§ **EXERCISE AIM**
Reproduce, unaltered, the line with "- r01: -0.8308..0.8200" along with every line that follows it in the records, up to the last.

------------------------------------

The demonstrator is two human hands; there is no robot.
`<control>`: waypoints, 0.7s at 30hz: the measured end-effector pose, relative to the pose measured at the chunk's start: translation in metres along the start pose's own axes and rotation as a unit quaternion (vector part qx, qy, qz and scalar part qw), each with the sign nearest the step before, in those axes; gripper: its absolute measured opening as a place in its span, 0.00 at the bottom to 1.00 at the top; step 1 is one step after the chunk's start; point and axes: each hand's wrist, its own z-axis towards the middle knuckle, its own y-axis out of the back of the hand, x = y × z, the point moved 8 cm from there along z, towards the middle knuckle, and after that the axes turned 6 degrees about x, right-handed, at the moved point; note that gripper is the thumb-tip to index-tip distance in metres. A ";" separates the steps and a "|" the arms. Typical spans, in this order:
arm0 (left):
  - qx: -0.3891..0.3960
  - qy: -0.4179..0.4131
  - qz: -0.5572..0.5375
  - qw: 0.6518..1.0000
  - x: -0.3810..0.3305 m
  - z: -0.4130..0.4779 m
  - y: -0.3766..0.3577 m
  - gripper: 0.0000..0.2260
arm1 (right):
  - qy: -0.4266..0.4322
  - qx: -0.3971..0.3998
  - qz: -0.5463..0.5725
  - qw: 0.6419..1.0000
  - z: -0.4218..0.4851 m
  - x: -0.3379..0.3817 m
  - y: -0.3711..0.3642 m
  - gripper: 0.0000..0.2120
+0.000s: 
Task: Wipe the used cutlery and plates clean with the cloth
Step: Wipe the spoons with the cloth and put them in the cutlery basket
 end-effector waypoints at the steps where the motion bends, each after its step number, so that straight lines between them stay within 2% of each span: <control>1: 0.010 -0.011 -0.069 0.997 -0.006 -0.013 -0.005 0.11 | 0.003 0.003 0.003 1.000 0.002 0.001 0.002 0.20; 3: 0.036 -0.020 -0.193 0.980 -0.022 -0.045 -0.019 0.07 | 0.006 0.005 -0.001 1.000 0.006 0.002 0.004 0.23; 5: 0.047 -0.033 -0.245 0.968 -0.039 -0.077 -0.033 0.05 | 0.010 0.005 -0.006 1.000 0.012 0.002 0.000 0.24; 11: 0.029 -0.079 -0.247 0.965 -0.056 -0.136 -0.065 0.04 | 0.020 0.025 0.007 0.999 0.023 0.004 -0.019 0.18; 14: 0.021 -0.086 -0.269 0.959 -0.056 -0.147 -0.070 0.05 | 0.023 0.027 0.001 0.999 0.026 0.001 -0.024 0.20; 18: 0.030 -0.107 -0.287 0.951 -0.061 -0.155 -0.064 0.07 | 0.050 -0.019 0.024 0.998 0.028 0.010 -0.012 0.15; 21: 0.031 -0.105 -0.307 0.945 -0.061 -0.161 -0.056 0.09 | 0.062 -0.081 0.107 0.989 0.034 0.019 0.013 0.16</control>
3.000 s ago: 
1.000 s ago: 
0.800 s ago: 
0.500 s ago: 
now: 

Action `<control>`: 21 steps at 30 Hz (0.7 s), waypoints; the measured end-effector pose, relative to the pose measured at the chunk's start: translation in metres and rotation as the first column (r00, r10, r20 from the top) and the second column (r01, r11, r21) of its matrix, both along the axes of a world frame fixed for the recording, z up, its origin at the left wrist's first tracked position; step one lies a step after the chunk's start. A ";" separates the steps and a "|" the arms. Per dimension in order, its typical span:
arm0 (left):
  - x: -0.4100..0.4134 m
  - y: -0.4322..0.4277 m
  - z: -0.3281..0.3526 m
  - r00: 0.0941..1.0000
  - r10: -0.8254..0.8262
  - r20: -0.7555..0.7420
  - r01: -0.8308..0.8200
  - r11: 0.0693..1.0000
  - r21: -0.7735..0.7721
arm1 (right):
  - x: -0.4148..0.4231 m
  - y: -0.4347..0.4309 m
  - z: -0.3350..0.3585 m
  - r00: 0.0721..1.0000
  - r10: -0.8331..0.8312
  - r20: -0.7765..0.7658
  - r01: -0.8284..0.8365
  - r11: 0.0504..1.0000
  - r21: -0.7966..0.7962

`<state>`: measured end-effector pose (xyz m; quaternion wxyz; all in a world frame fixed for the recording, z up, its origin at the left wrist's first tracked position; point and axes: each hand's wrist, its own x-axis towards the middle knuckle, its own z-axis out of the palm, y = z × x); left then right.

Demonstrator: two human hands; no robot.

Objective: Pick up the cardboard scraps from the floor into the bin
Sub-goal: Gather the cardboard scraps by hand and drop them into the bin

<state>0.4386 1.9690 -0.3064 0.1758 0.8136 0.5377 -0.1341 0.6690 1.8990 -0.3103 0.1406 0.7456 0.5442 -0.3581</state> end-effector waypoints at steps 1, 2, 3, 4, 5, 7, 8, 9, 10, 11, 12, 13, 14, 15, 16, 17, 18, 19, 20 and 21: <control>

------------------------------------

§ **SOLUTION TO THIS PROBLEM**
  - r01: -0.8308..0.8200
  - r11: 0.0693..1.0000
  - r21: -0.7735..0.7721
arm1 (right):
  - x: -0.4148..0.4231 m
  - y: -0.4347..0.4309 m
  - z: -0.3350..0.3585 m
  - r00: 0.0721..1.0000
  - r10: -0.8331..0.8312
  - r20: -0.7765..0.7658
  - r01: -0.8284..0.8365
  - r11: 0.0504..1.0000
  - r21: -0.7966..0.7962

`<state>`: measured end-effector pose (xyz m; quaternion wxyz; all in a world frame fixed for the recording, z up, its origin at the left wrist's first tracked position; point and axes: each hand's wrist, its own x-axis towards the middle knuckle, its own z-axis out of the palm, y = z × x); left then right.

Demonstrator: two human hands; no robot.

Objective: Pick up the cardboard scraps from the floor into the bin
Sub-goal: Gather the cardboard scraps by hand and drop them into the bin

<state>0.4386 1.9690 -0.3064 0.1758 0.8136 0.5377 -0.1341 0.6690 1.8990 -0.3103 0.1406 0.7456 0.5442 -0.3581</state> end-effector waypoints at steps 1, 2, 3, 4, 5, 7, 8, 9, 10, 11, 12, 13, 14, 15, 16, 17, 18, 19, 20 and 21: <control>

Work on this exercise is done.